Life is too short to take things for granted. After such a sudden change in my life, I learned that I have to make the most of every moment. I learned that even the smallest action can leave an incredible mark on someone’s life.
After her passing, I noticed that I had become a more caring person, always making sure everyone was all right, even before myself. I had never done that in the past. I was so used to focusing on my personal well being and mindset. It was strange.
My dad is my best friend, but he wasn’t always. We used to have a relationship where he was just a father figure, we rarely ever bonded or talked about anything besides school and football.
After my mom passed, my dad and I became extremely close. We both realized that everything could be taken from us at any moment; we realized that if we do not take the time that we have now to build a better relationship, that we never would.
There are times in life where a mom is necessary, but now I no longer have that luxury. Even though I had lived without seeing her every day, I could still reach out and talk to her. Now she was gone, completely out of my life in every circumstance. It had felt like I had gone to Hell and back, but if John Constantine could handle it, so could I.
I have a few pictures and my memories, that is all that I have to remember her. She is the reason that I enjoy some of the things that I do.
Most people who know me think that country is my favorite genre of music, while they are not completely wrong, most people don’t know that I also like rock and roll, because of her. That was her favorite kind of music and she was always playing it around the house and in the car throughout my young life.
She is the reason that I was able to find my passion in football. Without her convincing my dad to let me play, I would not be in the position I am today. I would not have been able to accept an offer to play a sport in college.
When I play sports, I do not focus on trying to accomplish things for myself. I want to make sure that I am helping everyone else to improve and enjoy what they are doing. I work hard for all the people around me. I work hard because I know that she would have wanted me to always do my best.
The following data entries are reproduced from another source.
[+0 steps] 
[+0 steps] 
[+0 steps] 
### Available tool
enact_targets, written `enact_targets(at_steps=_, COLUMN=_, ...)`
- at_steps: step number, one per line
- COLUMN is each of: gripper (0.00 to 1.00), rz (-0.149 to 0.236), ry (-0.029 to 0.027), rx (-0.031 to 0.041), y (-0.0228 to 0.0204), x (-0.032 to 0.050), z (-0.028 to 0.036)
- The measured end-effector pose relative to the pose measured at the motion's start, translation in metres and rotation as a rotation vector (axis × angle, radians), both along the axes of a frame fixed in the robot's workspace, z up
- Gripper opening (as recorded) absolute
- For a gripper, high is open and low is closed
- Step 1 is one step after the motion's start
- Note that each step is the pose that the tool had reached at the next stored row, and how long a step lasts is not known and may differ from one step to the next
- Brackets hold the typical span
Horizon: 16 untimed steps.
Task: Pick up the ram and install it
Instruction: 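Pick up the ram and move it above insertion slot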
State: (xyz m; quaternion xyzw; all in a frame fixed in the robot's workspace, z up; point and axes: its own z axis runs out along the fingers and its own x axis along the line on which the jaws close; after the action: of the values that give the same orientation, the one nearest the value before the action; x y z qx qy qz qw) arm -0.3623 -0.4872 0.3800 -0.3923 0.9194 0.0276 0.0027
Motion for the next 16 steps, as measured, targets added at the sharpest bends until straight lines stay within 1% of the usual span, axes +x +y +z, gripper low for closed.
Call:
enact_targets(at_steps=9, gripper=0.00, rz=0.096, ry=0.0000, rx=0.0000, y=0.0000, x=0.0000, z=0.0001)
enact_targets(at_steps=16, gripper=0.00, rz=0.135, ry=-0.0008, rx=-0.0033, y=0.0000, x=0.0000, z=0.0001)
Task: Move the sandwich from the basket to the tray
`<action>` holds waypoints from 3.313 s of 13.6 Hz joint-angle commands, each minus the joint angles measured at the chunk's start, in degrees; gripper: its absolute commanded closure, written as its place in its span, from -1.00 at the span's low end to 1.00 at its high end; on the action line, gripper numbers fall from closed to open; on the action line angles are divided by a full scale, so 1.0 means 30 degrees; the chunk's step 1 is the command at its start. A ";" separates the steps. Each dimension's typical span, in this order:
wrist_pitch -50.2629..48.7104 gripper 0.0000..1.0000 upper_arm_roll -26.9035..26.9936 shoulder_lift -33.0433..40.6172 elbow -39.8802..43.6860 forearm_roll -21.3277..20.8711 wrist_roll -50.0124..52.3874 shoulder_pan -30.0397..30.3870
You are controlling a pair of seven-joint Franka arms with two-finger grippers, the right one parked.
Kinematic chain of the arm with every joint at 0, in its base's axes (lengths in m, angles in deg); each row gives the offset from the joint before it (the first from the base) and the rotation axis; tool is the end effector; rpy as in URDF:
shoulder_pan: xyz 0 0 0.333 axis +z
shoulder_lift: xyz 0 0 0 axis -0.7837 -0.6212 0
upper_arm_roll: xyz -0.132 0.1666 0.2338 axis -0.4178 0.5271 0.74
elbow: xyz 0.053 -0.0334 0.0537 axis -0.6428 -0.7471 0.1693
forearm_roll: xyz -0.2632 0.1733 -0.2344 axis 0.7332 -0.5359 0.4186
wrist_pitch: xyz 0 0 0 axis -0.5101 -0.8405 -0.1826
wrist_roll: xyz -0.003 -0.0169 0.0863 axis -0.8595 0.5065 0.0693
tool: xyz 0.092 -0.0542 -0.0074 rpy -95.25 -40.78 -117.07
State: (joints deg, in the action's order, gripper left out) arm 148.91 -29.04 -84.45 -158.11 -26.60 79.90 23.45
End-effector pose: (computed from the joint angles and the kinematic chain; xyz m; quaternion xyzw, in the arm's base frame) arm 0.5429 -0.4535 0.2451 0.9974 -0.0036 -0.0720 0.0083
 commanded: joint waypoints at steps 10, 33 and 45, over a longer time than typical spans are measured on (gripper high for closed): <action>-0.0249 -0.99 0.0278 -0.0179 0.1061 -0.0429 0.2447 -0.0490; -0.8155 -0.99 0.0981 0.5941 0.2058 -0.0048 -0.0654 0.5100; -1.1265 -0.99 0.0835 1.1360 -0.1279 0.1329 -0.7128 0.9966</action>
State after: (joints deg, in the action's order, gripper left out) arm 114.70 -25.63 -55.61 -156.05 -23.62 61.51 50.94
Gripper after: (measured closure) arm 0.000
My tattoo is for her and everything about it means something. It is a tree and in the tree is a skull. It represents the tree of life and the skull represents her. Under the tree is a boy, sitting, thinking. This boy represents me, remembering all of the times that I shared with my mom and what life would be like if I had gotten to see her one last time.
That is always a thought that is in my head.
What if?
What if she hadn’t moved away to Florida? What if I kept in better contact with her? What if my grandparents had told my dad and I earlier? What if my mom was still alive?